Details for each model

Indexer

Information about each indexer can be exported from the old Cantus website using its json_export feature, like this: https://cantus.uwaterloo.ca/json-node/124108. The last part of the url is the indexer object ID. To obtain a list of all indexers' IDs, run SELECT nid FROM node WHERE `type`='indexer’; in mysql on the old Cantus server. Save the list of IDs into a text file and then run python manage.py sync_indexers.

Source

Similar to Indexer, information about each source can be exported using the json_export, like this: https://cantus.uwaterloo.ca/json-node/123931 for the source whose ID is 123931.

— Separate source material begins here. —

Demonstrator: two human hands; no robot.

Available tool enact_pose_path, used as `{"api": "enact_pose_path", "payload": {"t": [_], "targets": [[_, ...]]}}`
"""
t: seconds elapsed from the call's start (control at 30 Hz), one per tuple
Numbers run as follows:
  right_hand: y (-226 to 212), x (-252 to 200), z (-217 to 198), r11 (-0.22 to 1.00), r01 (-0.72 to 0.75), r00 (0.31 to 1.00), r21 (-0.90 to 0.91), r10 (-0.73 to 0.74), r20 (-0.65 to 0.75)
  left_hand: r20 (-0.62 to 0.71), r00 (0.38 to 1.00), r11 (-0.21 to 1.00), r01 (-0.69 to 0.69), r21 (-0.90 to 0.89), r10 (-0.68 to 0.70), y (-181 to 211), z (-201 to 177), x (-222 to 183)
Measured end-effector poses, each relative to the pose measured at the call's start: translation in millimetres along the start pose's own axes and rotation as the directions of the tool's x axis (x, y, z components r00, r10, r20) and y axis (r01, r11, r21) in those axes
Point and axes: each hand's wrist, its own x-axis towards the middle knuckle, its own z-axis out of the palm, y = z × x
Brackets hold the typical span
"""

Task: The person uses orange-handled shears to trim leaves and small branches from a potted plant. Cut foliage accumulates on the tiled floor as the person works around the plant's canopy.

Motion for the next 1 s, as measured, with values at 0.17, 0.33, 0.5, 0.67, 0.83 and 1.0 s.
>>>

To obtain a list of all sources' IDs, runSELECT nid FROM node WHERE `type`='source’; in mysql on the old Cantus server. Save the list of IDs into a text file and then run python manage.py sync_sources <source_id> --remove_extra. It takes an extra argument <source_id>, which allows you to specify one specific source to update. To update all sources, use "all" in place of the <source_id>.

Sources' .number_of_chants and .number_of_melodies fields must be populated by running python manage.py populate_chant_and_melody_counts

Genre

The json_export is not available for all model types. For genres, the migration script directly scrapes the genre list page. There is thus no need to obtain all the IDs beforehand. Just run python manage.py sync_genres and it's done.

Feast

Similar to Genre, there is no json export for feasts. We need to

  1. scrape the feast list page(s) to obtain a list of all feast IDs and save it to a text file.
  2. Using each ID in the ID list, scrape the corresponding feast detail page for other information.

Since there is no designated table for feast objects in the old Cantus database, feast IDs are directly scraped from the feast list page. Both steps are done automatically by running one single command python manage.py sync_feasts all --remove_extra.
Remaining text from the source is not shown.